---------- LISTED ENTRIES ----------

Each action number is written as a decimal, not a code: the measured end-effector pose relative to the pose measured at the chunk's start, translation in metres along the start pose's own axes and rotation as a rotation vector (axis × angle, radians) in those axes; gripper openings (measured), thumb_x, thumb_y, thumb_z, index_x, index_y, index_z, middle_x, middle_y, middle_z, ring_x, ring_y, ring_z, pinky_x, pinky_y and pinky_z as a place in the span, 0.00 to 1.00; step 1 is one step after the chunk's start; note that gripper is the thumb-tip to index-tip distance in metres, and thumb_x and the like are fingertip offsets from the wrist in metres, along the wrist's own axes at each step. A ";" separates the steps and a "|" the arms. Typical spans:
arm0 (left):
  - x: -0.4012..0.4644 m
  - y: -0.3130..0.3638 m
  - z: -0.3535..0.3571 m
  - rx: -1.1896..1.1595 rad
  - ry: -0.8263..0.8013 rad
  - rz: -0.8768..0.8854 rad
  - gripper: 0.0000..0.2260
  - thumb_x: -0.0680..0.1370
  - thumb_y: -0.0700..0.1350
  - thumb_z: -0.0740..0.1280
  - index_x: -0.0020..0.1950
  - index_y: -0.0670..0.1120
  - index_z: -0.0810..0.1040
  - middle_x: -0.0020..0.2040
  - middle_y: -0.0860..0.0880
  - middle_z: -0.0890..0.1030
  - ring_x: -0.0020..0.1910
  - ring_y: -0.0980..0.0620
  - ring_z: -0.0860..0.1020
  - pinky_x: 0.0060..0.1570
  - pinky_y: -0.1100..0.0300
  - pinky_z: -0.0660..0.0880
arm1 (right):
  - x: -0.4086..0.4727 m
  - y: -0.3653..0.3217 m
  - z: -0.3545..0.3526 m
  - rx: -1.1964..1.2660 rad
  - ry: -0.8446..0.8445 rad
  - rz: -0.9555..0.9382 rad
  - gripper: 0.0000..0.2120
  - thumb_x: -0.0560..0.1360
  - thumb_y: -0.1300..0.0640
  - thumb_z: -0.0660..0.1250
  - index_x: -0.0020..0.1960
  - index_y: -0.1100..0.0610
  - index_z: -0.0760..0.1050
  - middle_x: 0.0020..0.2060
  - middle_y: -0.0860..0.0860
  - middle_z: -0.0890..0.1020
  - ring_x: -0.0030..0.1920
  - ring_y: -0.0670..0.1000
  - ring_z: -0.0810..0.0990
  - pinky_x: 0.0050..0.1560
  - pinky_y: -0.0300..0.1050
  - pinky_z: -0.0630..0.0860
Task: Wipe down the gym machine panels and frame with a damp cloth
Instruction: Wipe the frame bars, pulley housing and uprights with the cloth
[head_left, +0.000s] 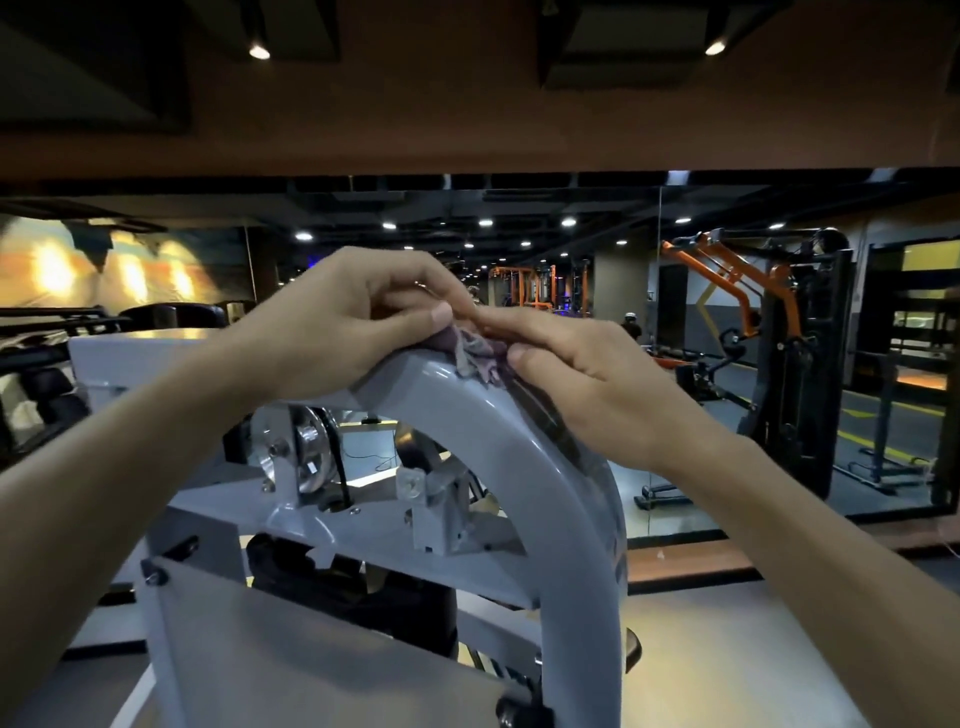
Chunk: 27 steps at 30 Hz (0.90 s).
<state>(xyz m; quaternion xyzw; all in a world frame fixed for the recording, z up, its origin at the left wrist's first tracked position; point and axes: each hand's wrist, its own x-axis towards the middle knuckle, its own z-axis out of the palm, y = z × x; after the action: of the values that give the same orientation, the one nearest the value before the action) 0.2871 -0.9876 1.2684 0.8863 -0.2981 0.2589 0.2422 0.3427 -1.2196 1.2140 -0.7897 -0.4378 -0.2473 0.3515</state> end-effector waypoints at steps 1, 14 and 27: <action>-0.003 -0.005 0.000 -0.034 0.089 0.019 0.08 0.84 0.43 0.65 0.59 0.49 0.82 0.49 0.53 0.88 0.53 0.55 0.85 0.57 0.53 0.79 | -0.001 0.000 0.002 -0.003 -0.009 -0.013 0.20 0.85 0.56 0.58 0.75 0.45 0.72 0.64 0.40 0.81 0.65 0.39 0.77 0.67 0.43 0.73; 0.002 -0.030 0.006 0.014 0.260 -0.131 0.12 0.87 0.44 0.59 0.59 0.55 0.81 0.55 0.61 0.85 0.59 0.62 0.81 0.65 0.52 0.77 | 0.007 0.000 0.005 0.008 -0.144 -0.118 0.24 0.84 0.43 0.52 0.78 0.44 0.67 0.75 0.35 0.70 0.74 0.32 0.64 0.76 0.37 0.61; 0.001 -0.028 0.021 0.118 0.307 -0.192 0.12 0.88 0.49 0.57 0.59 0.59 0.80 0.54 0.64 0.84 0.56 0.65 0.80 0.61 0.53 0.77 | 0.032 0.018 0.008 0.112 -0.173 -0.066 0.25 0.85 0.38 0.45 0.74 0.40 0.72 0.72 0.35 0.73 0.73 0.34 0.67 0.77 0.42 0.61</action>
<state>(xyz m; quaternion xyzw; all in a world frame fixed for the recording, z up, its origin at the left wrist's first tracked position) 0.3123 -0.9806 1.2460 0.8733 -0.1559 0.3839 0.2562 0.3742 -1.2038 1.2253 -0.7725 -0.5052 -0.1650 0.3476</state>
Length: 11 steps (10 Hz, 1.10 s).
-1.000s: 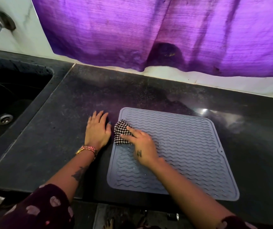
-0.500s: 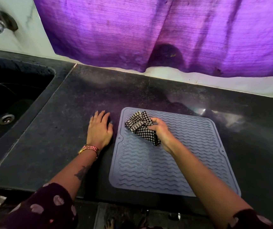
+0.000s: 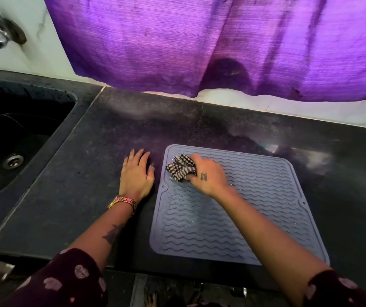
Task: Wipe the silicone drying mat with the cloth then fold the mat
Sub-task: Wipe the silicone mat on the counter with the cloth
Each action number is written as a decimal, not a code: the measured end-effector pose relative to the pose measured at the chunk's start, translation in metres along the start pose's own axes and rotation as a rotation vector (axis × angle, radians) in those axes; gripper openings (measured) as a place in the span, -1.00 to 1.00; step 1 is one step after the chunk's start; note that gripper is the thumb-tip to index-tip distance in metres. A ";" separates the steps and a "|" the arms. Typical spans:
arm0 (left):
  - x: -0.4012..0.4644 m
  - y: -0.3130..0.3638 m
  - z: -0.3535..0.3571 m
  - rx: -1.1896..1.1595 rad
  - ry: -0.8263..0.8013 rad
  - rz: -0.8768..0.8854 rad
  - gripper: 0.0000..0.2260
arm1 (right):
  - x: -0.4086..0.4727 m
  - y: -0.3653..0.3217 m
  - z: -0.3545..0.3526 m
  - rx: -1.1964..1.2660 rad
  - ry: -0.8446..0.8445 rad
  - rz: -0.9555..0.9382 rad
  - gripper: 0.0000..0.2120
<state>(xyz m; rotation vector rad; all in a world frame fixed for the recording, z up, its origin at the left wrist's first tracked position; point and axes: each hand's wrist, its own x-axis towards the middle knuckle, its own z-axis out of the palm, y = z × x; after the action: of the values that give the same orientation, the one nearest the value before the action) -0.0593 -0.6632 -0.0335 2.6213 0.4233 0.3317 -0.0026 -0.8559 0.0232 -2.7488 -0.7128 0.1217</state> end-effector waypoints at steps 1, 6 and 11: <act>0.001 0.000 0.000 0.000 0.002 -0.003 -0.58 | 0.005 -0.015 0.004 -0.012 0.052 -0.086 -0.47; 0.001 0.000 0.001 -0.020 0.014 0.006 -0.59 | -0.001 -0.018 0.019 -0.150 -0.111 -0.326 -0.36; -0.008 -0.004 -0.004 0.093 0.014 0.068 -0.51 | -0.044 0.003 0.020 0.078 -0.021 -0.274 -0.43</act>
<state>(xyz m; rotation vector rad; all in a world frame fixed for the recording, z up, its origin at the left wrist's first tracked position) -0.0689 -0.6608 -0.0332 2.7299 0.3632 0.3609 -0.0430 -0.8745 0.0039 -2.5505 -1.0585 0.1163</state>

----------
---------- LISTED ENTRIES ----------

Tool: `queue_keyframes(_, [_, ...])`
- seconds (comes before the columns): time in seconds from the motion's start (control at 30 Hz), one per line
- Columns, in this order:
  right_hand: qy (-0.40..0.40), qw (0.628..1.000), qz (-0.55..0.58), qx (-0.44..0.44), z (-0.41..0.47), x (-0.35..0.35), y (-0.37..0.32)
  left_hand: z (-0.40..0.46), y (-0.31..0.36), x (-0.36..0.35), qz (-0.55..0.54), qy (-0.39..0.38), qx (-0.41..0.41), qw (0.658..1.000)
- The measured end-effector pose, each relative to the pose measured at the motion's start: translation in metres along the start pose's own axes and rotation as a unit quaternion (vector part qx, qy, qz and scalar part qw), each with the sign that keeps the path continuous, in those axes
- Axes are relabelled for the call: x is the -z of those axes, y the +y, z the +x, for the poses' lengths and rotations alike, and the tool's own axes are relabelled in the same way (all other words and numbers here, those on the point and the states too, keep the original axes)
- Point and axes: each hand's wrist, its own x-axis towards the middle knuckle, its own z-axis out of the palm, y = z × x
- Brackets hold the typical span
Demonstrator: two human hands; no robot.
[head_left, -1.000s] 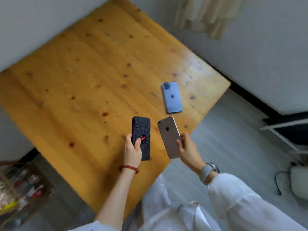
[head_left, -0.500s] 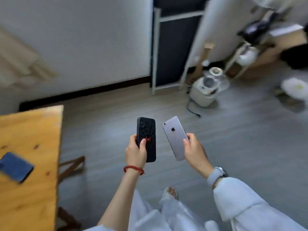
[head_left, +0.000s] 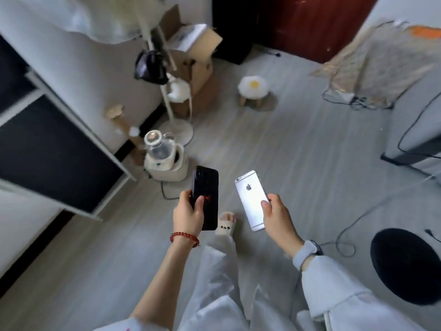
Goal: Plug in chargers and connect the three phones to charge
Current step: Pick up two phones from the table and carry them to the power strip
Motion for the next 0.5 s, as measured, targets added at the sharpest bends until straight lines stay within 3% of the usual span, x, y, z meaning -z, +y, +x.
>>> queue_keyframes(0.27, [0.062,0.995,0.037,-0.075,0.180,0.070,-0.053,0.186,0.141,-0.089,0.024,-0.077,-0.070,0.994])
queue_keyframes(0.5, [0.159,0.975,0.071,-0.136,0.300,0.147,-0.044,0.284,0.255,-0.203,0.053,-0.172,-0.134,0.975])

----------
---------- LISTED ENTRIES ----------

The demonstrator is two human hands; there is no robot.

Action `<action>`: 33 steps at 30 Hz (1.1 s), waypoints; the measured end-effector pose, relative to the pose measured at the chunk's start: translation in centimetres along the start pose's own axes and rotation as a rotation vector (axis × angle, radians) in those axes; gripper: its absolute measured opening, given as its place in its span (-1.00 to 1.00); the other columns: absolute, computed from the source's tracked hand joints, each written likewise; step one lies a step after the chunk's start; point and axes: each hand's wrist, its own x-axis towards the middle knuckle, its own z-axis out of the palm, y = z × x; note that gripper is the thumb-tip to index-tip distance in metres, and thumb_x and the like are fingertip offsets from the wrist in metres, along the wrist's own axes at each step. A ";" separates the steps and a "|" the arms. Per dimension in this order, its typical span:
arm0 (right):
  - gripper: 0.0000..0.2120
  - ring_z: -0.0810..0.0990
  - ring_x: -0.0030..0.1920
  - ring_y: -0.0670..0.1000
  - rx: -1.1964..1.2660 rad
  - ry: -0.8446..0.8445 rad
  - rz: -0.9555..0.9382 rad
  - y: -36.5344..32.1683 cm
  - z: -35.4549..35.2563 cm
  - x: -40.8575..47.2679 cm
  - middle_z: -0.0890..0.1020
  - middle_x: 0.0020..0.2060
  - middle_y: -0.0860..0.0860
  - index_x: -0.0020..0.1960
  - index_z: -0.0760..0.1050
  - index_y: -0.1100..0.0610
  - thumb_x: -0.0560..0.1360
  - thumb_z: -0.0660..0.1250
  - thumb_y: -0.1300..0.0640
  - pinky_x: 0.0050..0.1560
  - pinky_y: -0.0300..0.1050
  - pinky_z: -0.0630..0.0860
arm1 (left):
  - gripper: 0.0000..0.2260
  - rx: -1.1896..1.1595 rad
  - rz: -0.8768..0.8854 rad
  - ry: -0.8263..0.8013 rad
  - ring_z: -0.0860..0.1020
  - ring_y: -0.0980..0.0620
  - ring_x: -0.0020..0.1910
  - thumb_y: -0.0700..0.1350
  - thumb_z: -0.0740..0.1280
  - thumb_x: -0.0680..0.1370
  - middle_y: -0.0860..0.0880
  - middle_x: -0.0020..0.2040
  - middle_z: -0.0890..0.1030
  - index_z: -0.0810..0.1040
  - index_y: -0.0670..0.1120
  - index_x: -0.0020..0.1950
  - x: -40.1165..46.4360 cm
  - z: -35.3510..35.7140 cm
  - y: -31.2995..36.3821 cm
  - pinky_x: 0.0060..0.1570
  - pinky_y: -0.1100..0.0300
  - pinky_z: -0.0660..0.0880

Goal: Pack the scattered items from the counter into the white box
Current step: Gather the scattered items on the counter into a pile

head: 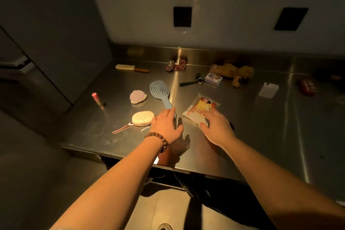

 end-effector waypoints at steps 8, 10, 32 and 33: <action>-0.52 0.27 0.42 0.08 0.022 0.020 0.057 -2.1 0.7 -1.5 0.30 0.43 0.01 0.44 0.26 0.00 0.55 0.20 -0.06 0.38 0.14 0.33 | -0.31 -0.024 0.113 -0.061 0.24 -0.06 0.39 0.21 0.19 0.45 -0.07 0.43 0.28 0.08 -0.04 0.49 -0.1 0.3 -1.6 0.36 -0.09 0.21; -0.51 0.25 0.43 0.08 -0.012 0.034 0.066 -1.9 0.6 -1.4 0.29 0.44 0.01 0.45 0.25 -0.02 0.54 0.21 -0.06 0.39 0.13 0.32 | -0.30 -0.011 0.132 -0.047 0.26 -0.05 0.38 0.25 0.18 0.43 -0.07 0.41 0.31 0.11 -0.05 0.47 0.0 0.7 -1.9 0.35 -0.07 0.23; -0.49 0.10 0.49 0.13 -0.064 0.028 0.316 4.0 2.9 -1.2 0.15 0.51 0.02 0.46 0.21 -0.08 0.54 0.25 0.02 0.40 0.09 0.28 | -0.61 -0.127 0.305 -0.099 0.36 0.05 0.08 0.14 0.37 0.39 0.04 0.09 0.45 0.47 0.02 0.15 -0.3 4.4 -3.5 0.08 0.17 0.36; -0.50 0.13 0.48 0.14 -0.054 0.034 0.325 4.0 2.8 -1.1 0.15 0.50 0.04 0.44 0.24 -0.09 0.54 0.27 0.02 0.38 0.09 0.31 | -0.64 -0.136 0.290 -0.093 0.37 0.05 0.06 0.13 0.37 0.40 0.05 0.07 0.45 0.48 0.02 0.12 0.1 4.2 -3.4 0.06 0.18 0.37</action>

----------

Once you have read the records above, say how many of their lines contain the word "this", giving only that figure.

2